Me arde la memoria cuando pienso en el “antes”. Ese antes donde todo era posible, cuando las cosas ocurrían y nadie se lo cuestionaba. Extraño el sol acariciando mi rostro cuando camino por el parque. Extraño el aliento fresco de la mañana que todos los días llenaba mis pulmones. Extraño la estación y los camiones. Pero sobre todo, extraño a la gente.
Es verdad que aun quedan personas que van y vienen. Seres de ojos opacos que me miran con desconfianza cuando paso junto a ellos.
El mundo está plagado de sus respiraciones retenidas, sus palabras tartamudas y sus alientos medio muertos. Pero extraño a la gente de antes; aquellos que me miraban con una sonrisa y me saludaban con emoción. Extraño esas tardes ligeras que pasaban desapercibidas entre tantos deberes. Extraño salir sin sentirme juzgada por mi manera de respirar. Extraño hablar, y reír, sin ser una amenaza para el mundo. Extraño los momentos imperceptibles que ahora me faltan, pues aunque estén ahí, a mi alcance, no me sirven. ¿cómo puedo aprovecharlos, si debo hacerlo sola?

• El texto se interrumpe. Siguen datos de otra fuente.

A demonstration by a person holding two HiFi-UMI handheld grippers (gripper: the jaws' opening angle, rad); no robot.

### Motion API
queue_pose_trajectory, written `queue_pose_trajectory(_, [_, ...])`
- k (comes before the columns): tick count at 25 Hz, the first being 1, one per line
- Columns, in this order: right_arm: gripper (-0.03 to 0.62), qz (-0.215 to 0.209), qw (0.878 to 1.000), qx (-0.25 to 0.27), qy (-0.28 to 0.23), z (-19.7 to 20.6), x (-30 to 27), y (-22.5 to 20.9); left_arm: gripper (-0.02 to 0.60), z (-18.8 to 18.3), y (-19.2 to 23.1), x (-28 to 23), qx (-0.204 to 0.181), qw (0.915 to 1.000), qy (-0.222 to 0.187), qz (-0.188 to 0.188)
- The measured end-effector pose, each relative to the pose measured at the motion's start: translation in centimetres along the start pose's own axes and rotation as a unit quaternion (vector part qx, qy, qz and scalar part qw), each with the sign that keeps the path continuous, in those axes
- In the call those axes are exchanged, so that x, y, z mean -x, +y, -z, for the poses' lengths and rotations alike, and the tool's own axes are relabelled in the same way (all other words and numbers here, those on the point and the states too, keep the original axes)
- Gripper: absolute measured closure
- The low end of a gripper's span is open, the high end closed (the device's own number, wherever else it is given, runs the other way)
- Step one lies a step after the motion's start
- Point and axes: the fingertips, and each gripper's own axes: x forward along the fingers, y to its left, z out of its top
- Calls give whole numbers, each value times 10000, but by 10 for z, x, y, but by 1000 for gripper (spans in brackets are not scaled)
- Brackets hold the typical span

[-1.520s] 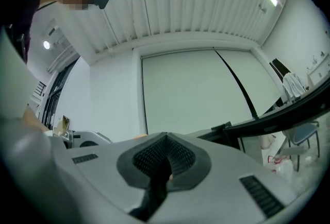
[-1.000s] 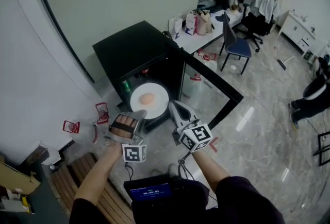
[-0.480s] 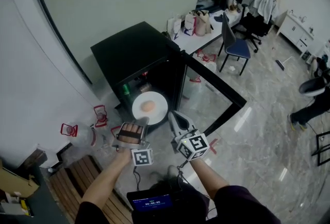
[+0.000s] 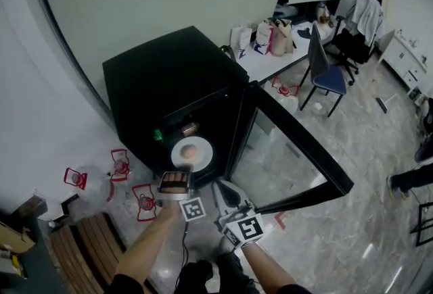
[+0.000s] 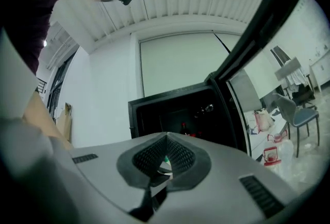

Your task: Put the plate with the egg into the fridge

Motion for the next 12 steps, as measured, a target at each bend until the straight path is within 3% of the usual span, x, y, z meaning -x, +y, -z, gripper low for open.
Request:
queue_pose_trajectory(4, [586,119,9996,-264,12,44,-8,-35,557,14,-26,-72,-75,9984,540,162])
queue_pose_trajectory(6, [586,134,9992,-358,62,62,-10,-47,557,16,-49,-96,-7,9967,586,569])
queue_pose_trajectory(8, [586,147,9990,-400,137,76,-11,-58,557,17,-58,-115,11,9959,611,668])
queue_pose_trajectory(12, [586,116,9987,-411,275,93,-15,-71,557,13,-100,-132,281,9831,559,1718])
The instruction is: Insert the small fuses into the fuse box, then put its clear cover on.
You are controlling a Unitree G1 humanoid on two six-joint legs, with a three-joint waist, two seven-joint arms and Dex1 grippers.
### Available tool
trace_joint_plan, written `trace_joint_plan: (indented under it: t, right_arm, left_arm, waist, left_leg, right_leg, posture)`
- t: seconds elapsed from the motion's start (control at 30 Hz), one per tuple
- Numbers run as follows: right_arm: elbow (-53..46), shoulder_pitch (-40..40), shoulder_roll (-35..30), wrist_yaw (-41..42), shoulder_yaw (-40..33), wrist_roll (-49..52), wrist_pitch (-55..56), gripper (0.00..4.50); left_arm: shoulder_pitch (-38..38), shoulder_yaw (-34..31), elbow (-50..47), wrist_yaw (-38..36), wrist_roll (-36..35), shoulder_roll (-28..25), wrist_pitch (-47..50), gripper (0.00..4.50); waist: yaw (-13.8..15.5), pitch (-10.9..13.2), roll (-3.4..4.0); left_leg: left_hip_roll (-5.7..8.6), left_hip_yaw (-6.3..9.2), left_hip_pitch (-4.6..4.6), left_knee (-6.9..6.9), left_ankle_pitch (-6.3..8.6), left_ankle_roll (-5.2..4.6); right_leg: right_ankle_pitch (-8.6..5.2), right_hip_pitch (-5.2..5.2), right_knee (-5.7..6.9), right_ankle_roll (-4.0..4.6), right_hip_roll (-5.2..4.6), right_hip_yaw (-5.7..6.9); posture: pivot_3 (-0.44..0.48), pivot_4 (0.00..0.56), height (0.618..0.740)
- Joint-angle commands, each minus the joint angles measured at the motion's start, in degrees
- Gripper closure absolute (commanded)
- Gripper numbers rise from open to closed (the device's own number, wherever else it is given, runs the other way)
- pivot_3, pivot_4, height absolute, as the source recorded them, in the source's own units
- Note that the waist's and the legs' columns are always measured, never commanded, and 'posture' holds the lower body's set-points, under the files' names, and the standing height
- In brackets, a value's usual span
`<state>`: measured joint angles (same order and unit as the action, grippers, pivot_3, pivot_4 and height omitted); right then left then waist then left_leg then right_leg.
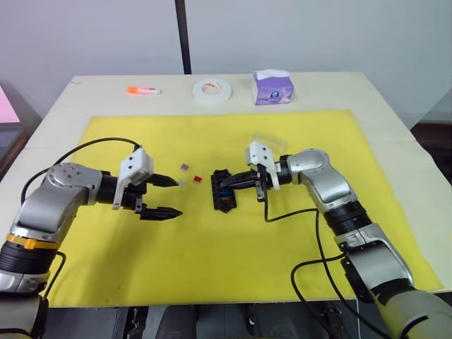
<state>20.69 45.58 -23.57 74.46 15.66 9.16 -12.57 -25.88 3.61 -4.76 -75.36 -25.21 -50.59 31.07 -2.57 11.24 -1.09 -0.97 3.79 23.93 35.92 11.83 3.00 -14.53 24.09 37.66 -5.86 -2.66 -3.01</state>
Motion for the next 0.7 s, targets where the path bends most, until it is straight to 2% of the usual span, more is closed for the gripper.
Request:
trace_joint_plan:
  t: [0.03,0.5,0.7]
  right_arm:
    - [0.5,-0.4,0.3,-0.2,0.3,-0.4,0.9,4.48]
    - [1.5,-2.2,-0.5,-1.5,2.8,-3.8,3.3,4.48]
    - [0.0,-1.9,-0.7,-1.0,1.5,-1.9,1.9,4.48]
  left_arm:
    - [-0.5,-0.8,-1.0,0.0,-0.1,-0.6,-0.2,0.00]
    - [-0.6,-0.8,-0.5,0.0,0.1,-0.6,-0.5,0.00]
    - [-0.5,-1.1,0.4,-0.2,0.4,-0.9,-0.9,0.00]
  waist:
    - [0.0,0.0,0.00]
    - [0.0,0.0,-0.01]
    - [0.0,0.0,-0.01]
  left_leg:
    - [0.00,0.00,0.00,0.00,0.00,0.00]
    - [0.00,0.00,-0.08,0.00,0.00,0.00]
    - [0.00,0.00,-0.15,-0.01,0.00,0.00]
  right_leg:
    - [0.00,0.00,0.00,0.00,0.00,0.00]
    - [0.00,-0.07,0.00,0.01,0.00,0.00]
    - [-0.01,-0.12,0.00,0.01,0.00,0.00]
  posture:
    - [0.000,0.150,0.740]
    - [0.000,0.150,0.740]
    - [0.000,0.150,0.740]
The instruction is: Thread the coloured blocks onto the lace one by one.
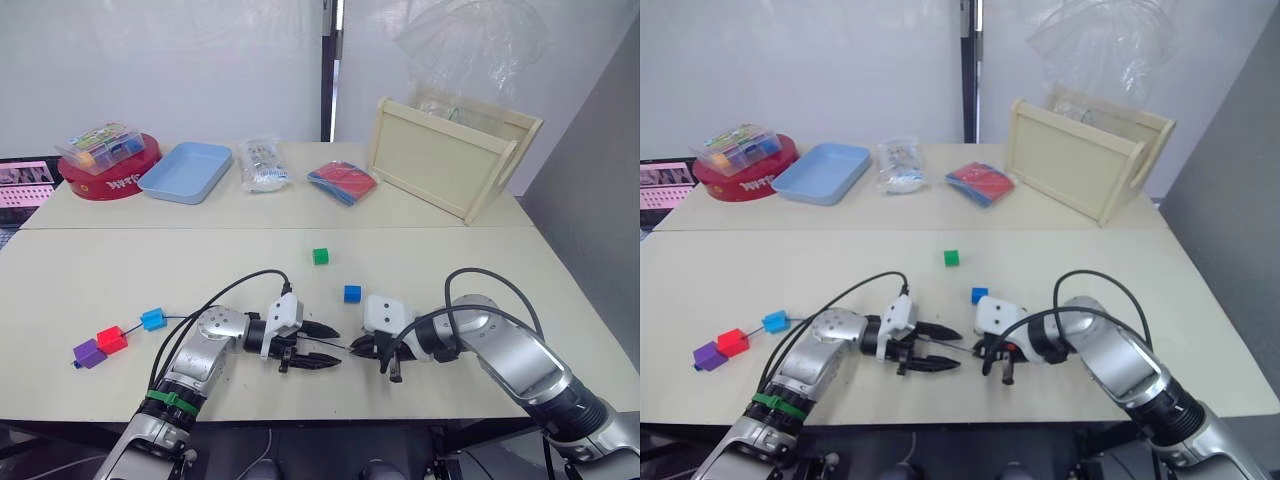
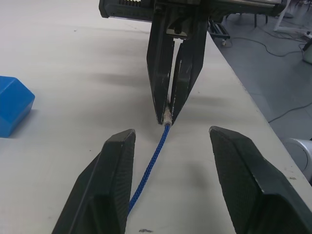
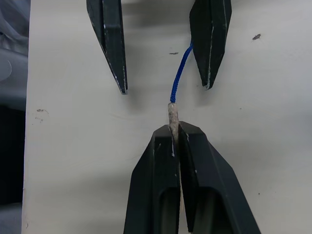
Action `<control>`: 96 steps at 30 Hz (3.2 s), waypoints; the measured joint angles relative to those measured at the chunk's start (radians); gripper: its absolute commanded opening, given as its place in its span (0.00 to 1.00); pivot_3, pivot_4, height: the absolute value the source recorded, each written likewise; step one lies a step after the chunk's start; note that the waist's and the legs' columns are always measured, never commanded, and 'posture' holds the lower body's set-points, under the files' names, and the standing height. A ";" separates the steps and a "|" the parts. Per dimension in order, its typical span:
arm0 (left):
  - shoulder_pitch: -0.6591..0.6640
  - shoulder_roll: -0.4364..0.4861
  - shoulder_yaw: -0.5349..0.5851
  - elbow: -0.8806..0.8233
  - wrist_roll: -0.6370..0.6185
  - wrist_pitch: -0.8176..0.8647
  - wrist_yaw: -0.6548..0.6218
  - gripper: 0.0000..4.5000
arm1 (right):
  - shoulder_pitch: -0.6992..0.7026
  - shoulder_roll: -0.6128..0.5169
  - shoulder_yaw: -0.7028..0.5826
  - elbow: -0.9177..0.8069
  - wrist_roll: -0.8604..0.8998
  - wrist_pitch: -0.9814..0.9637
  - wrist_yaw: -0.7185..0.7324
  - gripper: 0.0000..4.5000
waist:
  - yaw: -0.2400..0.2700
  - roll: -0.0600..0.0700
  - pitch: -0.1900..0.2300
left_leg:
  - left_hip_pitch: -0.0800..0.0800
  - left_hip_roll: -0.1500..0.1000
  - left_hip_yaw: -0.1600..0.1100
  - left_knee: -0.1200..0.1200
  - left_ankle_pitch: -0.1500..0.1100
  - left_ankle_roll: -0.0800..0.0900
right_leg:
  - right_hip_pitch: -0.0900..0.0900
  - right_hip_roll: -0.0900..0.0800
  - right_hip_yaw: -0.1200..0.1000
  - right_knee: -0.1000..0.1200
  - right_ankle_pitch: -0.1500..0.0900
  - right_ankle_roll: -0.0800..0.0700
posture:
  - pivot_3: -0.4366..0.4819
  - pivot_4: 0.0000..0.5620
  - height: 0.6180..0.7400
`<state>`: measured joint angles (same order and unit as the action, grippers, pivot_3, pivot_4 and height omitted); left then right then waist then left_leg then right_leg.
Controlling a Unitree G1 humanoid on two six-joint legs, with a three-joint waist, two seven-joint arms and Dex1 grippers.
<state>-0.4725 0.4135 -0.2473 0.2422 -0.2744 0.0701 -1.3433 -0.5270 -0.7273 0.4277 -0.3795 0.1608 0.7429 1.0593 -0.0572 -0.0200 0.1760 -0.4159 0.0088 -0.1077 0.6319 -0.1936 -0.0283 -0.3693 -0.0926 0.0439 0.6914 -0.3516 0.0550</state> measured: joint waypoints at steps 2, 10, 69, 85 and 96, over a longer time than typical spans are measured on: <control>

He decidido que es mejor no salir. Es necesario, sí, pero también es mejor- o al menos se siente mejor- si lo decido yo. Me he engañado con la idea de libertad, me he repetido infinitas veces que este aislamiento es voluntario con la esperanza de que, eventualmente, una parte de mí lo crea. Hasta entonces, saludo al tiempo como un viejo amigo, distante y constante, que pasa por mi ventana cada día, sin detenerse a platicar.